Mechanism of R-Loop Formation at Immunoglobulin Class Switch Sequences

Abstract

R-loops have been described in vivo at the immunoglobulin class switch sequences and at prokaryotic and mitochondrial origins of replication. However, the biochemical mechanism and determinants of R-loop formation are unclear. We find that R-loop formation is nearly eliminated when RNase T(1) is added during transcription but not when it is added afterward. Hence, rather than forming simply as an extension of the RNA-DNA hybrid of normal transcription, the RNA must exit the RNA polymerase and compete with the nontemplate DNA strand for an R-loop to form.

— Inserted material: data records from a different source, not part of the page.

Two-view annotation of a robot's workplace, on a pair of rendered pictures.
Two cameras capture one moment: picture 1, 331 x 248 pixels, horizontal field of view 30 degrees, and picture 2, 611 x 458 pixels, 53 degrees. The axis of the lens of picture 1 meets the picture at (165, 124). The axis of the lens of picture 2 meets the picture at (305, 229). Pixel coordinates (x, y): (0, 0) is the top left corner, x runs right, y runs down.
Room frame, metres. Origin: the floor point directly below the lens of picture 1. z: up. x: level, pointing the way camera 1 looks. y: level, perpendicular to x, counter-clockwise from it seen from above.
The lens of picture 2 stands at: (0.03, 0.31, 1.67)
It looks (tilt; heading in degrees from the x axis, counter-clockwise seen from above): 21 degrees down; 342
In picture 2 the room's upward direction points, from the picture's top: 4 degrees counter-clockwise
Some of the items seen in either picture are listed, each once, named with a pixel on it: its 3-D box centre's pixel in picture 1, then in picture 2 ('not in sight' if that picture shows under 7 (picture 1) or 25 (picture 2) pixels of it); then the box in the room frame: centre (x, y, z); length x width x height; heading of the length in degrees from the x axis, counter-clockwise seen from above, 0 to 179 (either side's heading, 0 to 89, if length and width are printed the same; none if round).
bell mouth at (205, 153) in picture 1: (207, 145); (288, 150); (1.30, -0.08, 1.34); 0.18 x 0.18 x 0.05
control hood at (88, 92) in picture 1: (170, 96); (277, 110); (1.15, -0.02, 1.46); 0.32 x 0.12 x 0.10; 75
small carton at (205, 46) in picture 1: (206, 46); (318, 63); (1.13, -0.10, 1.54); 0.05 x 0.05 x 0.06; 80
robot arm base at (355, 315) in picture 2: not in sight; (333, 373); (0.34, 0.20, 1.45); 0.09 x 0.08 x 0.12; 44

R-loops persist even when transcription is done in Li(+) or Cs(+), which do not support G-quartet formation. Hence, R-loop formation does not rely on G-quartet formation. R-loop formation efficiency decreases as the number of switch repeats is decreased, although a very low level of R-loop formation occurs at even one 49-bp switch repeat. R-loop formation decreases sharply as G clustering is reduced, even when G density is kept constant. The critical level for R-loop formation is approximately the same point to which evolution drove the G clustering and G density on the nontemplate strand of mammalian switch regions. This provides an independent basis for concluding that the primary function of G clustering, in the context of high G density, is R-loop formation.